The Stratolaunch's carrier aircraft weighs more than 1.2 million pounds and has a wingspan of 385 feet – greater than the length of a football field. Using six 747 engines, the carrier aircraft will be the largest aircraft ever constructed.
Florida Today
Cape Canaveral, FL (Florida Today) -- A billionaire-backed commercial space venture unveiled with fanfare a
year ago has undergone a major change but continues to eye Kennedy
Space Center as its eventual base of operations as it moves toward a
2017 test launch.
Stratolaunch Systems,
funded by Microsoft co-founder Paul Allen, is developing the world's
largest aircraft - boasting a wingspan longer than a football field - to
carry rockets that would launch satellites from the sky, and possibly
someday people.
The company and SpaceX recently ended their
partnership after SpaceX, which was to contribute a smaller version of
its Falcon 9 rocket to the project, determined changes to its production
lines would be too disruptive.
Stratolaunch is now studying rocket designs with Orbital Sciences
Corp., and CEO Gary Wentz said the company is targeting a 2017 test
launch from KSC, where a hangar and
"That is our current
thinking, yes, that we intend to come there," said Wentz, a University
of Central Florida graduate who began his engineering career at KSC
before moving to NASA's Marshall Space Flight Center in Huntsville,
Ala., where Stratolaunch is headquartered.
"We'd like to
conduct a demo mission from the Cape, so all the planning that we're
doing right now would focus that effort there at Kennedy," he said.
Kennedy's
wide, three-mile runway and distance from population centers are good
fits for Stratolaunch's early flight operations, though other locations
may be considered, Wentz said.
Stratolaunch, which was
publicly introduced in December 2011, hopes to provide lower-cost
launches by freeing itself from ground-based range infrastructure and
weather restrictions and enabling quicker flight turnarounds.
"They
have an opportunity to change the paradigm for the launch industry,"
said Frank DiBello, CEO of Space Florida, the state's aerospace
development agency. "If they can put a significant lift capability in
place at the price points they're thinking about, they'll have a
significant mark on the marketplace."
Wentz has discussed
Stratolaunch's future plans and facility needs with DiBello and KSC
officials, but any formal commitment is likely still a year or two away.

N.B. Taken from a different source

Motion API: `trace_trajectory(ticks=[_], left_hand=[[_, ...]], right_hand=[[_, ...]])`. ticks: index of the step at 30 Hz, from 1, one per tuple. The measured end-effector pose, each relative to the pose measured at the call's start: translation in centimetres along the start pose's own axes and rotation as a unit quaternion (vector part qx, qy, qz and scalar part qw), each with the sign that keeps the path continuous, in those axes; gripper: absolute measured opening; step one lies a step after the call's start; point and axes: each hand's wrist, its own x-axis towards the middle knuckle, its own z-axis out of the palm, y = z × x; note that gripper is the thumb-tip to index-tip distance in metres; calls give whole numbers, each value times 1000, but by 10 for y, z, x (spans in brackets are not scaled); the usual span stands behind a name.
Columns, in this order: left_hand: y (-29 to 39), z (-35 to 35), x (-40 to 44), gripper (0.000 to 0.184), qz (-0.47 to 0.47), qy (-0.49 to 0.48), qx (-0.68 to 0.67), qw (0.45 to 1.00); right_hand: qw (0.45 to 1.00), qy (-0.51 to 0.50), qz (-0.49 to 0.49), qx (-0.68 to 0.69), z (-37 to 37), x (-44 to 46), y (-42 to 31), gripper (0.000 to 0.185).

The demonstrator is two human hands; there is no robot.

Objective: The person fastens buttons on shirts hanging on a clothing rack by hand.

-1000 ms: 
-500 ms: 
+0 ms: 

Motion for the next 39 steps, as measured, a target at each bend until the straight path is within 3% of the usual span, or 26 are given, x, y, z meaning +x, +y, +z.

"It is not firmed up, but it is inherently intuitive and logical, and
we're doing everything that we can to keep it that way and to make
Florida the launch and operations site of choice," said DiBello.
Those operations would employ just 50 to 100 people, Wentz estimated, "to keep things as lean as we can and keep the cost down."
But DiBello said Stratolaunch presented "multifaceted" opportunities for the Space Coast.
"It's
not just the thing that's flying, even though that's impressive in
itself," he said. "It's the customers that it brings with it, it's the
payloads that need to be supported and processed for launch, it's the
launch vehicle itself, it's the facilities associated with support of
that vehicle."
In addition to Orbital, of Dulles, Va., the
company is partnered with Scaled Composites, of Mojave, Calif., to
design the twin-fuselage carrier aircraft weighing over 1.2 million
pounds.
The aircraft will be a much larger version of the
one Scaled designed with Allen's backing to fly the suborbital
SpaceShipOne, the winner in 2004 of the $10 million Ansari X Prize to
fly the first privately developed spaceship.
Dynetics, of Huntsville, will provide a mating and integration system and other support.
In
Mojave, Stratolaunch is assembling a prototype aircraft wing in a new
production facility and has nearly completed construction of a hangar.
Test flights of the carrier aircraft are planned there in 2015.
The
company bought two 747-400 jets and has fully disassembled one to make
use of its engines, landing and nose gear and other components.
The
SpaceX partnership broke down after engineers concluded the rocket
would need large, tapered fins to provide the necessary lift and
control. SpaceX decided that would require unacceptable modifications to
its manufacturing processes as it tries to ramp up production of Falcon
9 rocket stages and engines.
Wentz expects to settle on a
rocket design with Orbital early next year. He said the change would not
limit Stratolaunch's capacity to carry medium-class payloads or
significantly change its costs.
Orbital's air-launched
Pegasus rocket has launched more than 80 satellites on 41 missions since
1990, but has flown rarely in recent years. It has failed three times.
"Orbital
brings a lot of lessons learned from Pegasus that we can leverage and
has demonstrated air launch before on a smaller scale, and so we look to
use their past experiences to help minimize any impact as a result of
the change," said Wentz. "We're making good progress."